WomenIndustry

Thousands of women join Adelaide's factories making World War II munitions, equipment

Thousands of women join Adelaide's factories making World War II munitions, equipment
Women working in one of the Adelaide factories involved in producing World War II munitions and equipment.
Image courtesy State Library of South Australia

Adelaide became an arms-making machine during World War II, especially after the conflict with Japan in the Pacific erupted.

Finsbury Munitions Factory, employing 4,000 women, operated from 1941 making cartridges for the World War II campaign. The factory had about 20 major buildings spread over 50 hectares, bounded by Torrens Road, Carlton Crescent and Burleigh Avenue, with accommodation for 300 women in fibro huts (later Finsbury migrant hostel).

Another huge complex was the Salisbury Explosives Factory with a workforce of more than 6,000 men and women. A Hendon factory (taken over by Philips Electronics after the war) made .303 rifle ammunition.

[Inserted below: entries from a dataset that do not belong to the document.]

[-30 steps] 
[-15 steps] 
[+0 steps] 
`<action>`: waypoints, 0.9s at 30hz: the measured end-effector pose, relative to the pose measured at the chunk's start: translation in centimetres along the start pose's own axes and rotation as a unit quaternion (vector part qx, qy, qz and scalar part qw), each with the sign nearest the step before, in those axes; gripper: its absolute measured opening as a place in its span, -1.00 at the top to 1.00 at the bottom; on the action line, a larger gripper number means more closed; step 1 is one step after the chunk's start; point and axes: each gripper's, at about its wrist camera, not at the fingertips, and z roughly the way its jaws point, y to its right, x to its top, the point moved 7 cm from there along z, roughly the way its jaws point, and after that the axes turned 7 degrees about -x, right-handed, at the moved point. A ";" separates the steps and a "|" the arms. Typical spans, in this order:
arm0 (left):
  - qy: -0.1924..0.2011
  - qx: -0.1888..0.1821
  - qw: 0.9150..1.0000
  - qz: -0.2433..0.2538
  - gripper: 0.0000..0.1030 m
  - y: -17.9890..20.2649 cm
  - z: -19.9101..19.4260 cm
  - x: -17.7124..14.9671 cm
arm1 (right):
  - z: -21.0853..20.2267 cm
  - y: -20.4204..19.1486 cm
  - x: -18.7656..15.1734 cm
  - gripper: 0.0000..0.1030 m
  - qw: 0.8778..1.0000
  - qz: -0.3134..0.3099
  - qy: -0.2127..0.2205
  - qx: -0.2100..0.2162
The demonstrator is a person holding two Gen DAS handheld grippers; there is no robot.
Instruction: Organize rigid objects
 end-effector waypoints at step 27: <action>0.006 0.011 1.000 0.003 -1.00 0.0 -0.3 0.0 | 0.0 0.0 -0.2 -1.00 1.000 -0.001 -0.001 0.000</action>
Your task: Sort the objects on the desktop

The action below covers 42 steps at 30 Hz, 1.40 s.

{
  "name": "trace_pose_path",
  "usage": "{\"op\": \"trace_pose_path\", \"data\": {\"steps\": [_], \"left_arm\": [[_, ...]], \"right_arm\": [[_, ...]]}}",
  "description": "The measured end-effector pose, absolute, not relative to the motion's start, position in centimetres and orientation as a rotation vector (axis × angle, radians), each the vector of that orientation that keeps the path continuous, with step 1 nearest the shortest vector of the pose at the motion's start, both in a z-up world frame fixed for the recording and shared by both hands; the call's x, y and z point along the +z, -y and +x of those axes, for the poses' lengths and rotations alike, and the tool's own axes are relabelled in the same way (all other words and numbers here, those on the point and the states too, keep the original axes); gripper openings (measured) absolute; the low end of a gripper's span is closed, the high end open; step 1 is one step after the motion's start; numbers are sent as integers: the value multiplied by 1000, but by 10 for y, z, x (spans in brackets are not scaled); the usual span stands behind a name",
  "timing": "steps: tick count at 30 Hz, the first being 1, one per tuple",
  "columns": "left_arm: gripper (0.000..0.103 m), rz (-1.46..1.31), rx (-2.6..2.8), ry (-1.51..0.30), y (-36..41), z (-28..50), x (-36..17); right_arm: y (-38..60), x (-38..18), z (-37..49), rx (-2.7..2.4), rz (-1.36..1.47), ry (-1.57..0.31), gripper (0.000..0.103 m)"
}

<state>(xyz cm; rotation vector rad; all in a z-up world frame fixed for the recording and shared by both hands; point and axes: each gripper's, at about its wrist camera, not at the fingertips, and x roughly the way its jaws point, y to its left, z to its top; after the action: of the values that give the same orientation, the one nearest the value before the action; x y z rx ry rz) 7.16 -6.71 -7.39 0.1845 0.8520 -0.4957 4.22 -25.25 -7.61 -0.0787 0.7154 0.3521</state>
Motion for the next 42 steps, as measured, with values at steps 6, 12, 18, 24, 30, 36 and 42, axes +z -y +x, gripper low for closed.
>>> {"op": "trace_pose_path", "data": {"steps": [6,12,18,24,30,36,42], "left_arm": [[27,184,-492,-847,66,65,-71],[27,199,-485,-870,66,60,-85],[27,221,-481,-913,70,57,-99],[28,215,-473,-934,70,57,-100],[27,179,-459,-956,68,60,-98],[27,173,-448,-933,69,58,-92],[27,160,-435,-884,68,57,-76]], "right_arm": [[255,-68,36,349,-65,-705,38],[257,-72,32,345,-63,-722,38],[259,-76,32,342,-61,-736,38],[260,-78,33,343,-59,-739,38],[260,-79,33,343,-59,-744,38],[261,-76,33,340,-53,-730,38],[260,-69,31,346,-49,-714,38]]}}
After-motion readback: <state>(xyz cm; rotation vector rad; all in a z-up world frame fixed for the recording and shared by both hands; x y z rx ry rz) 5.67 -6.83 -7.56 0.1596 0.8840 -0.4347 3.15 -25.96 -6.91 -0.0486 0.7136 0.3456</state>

Car body production lines at General Motors-Holdens in Woodville, Beverley and Birkenhead and the T.J. Richards' Keswick factory (later LeCornu’s on Anzac Highway) switched to producing guns, tanks, and military aircraft parts. Islington railway workshops churned out armoured cars.

British Tube Mills (Australia) Kilburn factory, from 1939 the only one in Australia making steel tubing, was thrown into producing  aircraft guns, warships' boilers and oil/fuel bottles for torpedoes, within days of the outbreak of the war.

Other South Australian factories working as federal government annexes in making equipment for the war included Colton, Palmer & Preston (grenades), David Shearer of Mannum (track links for machine-gun carriers), Horwood Bagshaw at Mile End (anti-tank guns), ICIANZ at Osborne (calcium chloride), Kelvinator at Keswick (primers), Perry Engineering at Mile End (shell forging and machining), Pope Products at Beverley (aircraft practice bombs), Southcott of Adelaide (heat treatment of tools and gauges), Wheatley and Williams of Bowden (non-ferrous castings), Wiles Chromium and Electroplating of Mile End (Wiles mobile cookers).